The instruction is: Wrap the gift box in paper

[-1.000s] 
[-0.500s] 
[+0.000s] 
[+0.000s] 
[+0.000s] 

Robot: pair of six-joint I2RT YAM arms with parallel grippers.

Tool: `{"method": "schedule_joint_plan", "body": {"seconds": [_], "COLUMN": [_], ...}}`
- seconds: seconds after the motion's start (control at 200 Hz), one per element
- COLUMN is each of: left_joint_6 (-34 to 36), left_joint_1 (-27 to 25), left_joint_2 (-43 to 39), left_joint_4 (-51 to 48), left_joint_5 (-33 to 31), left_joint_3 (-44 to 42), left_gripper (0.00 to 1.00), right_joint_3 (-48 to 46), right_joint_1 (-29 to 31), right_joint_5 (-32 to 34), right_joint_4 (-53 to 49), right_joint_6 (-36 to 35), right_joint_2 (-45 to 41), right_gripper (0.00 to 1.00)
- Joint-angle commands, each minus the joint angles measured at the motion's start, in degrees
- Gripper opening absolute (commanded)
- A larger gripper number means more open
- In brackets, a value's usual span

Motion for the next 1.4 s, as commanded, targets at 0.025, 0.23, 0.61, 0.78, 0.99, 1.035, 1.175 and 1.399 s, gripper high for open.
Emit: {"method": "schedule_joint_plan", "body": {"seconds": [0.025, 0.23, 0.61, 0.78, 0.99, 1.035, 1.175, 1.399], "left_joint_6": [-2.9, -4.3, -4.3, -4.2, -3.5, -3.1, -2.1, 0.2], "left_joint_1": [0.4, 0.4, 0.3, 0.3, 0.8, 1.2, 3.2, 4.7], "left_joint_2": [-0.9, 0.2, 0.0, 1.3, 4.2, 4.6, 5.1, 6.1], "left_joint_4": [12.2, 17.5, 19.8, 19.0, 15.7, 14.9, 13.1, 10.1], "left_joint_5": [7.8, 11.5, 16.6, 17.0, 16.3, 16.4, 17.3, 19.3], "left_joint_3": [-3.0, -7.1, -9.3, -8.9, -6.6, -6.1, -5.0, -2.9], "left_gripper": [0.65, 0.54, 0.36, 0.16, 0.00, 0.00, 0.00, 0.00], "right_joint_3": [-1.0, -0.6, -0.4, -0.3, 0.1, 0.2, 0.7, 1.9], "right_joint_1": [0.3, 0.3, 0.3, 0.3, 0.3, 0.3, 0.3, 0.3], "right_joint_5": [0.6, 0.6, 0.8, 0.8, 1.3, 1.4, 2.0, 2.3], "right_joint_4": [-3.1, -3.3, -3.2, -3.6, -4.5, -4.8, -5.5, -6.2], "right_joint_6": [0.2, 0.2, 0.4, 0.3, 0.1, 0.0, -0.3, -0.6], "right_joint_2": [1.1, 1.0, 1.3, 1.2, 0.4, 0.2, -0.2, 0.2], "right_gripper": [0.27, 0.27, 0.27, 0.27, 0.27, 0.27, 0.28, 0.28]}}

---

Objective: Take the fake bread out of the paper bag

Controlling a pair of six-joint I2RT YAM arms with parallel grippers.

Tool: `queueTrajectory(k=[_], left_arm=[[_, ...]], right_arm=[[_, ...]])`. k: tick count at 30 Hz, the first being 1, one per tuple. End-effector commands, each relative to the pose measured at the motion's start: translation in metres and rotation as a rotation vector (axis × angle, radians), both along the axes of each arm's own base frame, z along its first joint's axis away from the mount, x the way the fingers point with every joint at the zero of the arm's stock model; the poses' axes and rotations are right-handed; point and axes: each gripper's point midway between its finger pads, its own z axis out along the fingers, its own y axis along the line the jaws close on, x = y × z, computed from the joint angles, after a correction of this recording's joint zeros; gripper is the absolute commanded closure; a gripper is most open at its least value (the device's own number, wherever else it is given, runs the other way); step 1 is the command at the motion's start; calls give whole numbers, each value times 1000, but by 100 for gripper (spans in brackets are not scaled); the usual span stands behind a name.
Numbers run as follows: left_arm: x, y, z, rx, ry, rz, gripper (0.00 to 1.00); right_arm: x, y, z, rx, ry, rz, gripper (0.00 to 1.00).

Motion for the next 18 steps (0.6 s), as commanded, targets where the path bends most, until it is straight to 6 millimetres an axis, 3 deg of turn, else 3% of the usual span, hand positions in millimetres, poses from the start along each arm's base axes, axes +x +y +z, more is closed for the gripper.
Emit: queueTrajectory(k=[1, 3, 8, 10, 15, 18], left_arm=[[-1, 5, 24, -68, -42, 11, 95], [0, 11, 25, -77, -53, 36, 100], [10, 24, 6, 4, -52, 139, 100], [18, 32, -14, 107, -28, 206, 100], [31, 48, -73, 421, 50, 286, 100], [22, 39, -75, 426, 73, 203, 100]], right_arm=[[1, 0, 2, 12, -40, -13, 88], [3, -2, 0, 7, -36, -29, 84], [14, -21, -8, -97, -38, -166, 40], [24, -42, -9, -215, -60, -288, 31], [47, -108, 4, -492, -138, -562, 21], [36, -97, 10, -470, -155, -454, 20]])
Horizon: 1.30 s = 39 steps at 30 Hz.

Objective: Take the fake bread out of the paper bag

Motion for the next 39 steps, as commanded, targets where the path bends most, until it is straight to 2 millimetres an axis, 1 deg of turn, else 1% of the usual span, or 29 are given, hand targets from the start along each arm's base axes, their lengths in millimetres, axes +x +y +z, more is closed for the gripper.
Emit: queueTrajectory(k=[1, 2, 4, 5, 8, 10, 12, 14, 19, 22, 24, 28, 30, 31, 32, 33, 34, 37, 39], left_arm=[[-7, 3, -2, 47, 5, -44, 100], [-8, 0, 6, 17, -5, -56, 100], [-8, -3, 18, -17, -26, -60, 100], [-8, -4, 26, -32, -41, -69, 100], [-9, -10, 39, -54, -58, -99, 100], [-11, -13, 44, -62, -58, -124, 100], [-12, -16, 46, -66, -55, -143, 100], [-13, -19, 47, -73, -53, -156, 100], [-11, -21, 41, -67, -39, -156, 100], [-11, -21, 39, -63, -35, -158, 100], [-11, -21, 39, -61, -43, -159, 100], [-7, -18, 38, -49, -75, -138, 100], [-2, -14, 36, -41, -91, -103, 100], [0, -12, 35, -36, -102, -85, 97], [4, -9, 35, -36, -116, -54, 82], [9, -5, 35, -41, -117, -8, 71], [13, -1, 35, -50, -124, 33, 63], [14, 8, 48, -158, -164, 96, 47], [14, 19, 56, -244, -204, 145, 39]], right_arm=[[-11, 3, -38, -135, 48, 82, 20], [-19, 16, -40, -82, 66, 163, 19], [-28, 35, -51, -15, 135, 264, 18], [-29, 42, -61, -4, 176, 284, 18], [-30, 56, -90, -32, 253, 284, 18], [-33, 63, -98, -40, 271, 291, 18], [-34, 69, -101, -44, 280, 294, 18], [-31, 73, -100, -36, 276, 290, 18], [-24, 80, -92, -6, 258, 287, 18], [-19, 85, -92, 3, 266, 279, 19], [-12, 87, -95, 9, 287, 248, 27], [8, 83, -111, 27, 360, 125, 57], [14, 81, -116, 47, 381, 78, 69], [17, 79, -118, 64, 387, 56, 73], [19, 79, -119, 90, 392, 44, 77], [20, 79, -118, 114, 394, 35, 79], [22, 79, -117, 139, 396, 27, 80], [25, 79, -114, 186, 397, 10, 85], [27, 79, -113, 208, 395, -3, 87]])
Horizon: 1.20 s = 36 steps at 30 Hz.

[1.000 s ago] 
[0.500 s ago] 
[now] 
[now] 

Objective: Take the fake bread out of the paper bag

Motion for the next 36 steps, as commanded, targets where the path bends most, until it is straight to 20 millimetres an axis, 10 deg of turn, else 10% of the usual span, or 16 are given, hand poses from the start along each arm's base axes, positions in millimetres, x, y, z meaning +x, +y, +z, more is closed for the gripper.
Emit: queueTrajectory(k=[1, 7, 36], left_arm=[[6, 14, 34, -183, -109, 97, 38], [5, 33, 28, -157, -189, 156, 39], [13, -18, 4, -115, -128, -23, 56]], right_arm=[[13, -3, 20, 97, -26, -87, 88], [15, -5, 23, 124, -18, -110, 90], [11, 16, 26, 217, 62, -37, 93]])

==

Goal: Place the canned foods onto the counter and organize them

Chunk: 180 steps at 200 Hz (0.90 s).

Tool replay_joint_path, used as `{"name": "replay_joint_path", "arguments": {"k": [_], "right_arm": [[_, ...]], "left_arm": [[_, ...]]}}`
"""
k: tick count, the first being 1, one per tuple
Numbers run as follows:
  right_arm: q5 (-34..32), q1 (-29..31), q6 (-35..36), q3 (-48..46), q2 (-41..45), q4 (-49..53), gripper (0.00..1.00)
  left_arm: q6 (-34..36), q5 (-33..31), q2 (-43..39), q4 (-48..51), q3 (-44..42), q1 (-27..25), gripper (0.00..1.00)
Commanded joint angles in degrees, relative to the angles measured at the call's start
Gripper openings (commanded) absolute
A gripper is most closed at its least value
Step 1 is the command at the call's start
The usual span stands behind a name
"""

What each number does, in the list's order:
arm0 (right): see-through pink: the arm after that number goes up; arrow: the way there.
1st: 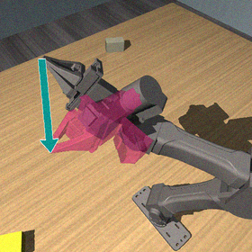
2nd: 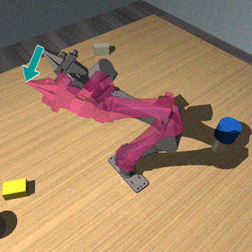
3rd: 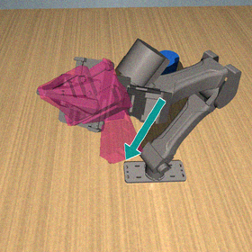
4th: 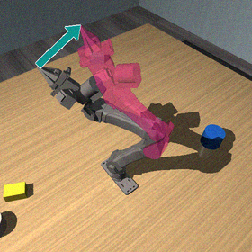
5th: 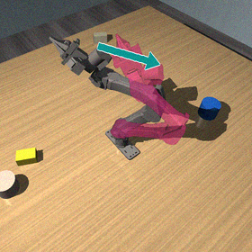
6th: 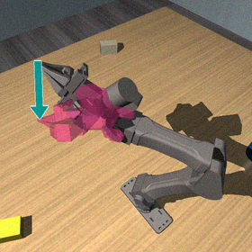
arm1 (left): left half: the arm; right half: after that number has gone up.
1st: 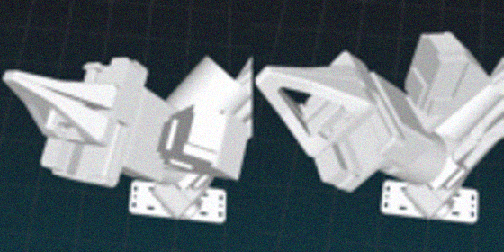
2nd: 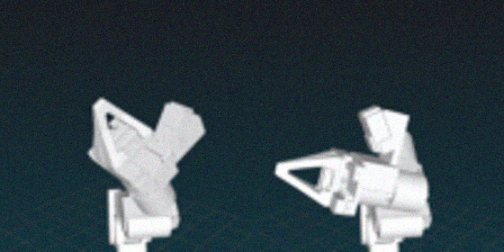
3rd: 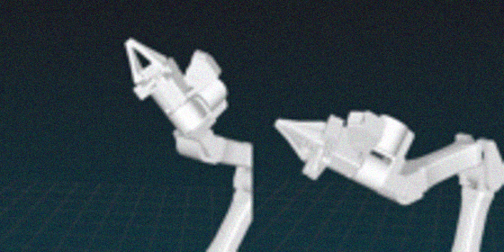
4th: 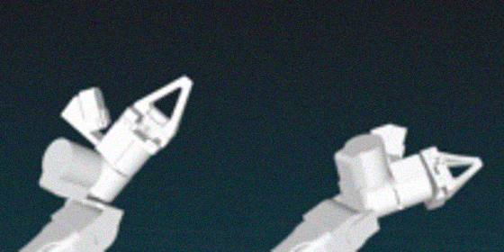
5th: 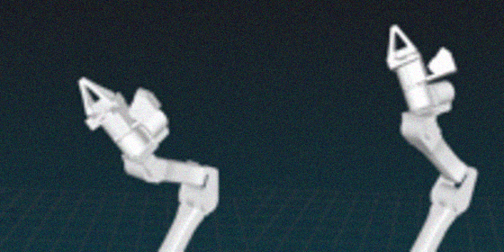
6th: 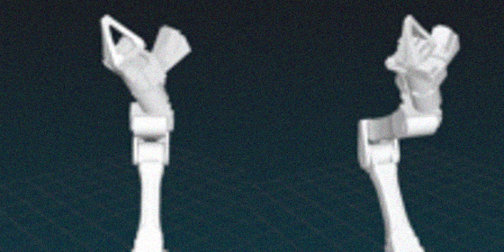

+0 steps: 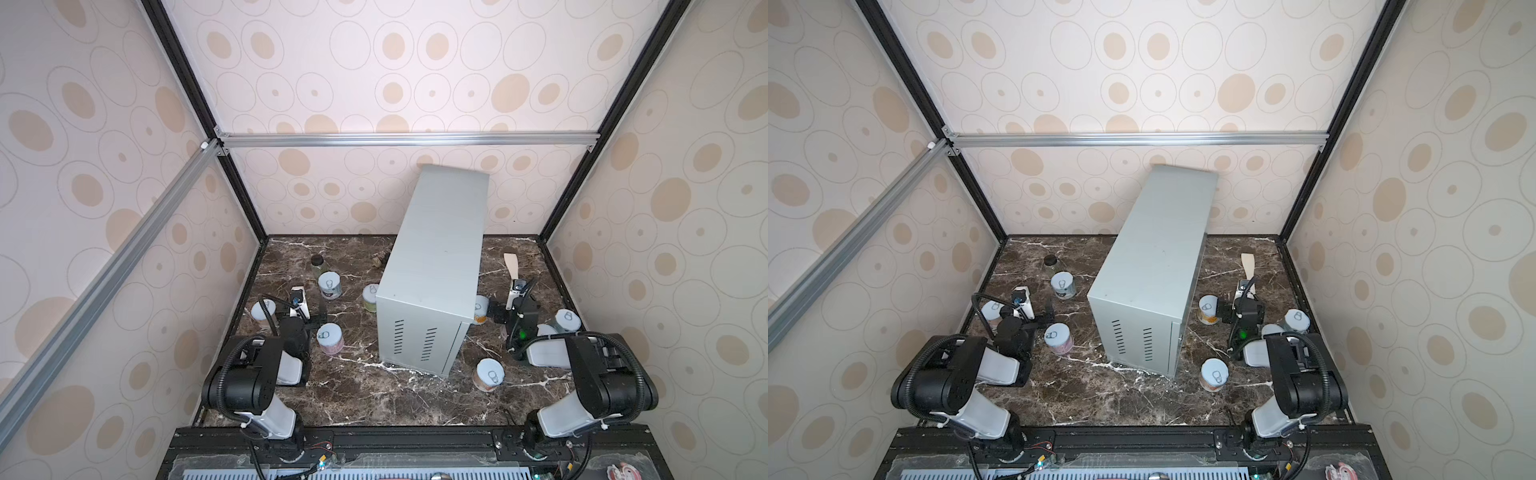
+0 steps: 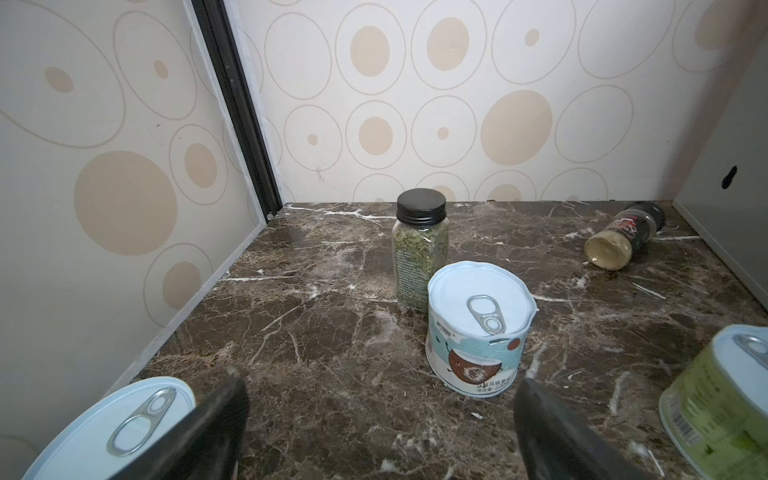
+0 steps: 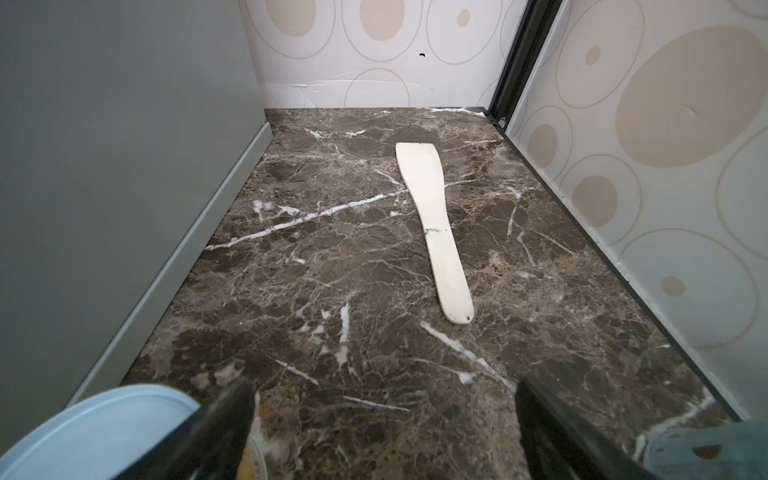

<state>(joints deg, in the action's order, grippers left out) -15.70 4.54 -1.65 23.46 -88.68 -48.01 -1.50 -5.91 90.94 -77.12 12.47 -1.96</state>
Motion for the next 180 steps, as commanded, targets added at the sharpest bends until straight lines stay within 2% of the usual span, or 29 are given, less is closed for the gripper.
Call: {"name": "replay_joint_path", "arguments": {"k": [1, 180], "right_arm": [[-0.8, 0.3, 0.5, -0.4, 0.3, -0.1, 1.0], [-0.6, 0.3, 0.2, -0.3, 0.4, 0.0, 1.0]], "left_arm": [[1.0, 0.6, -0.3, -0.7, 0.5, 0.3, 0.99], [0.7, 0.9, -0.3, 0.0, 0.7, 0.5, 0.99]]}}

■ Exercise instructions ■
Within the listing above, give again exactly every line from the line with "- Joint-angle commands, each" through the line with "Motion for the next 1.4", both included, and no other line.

■ Expected answer ■
- Joint-angle commands, each minus the joint angles measured at the motion's start, in degrees
- Gripper opening absolute (commanded)
- A larger gripper number means more open
- In brackets, a value's usual span

Motion for the next 1.4 s, as commanded, targets at 0.025, 0.23, 0.61, 0.78, 0.99, 1.035, 1.175 and 1.399 s, gripper high for open.

Further output is not needed for this exercise.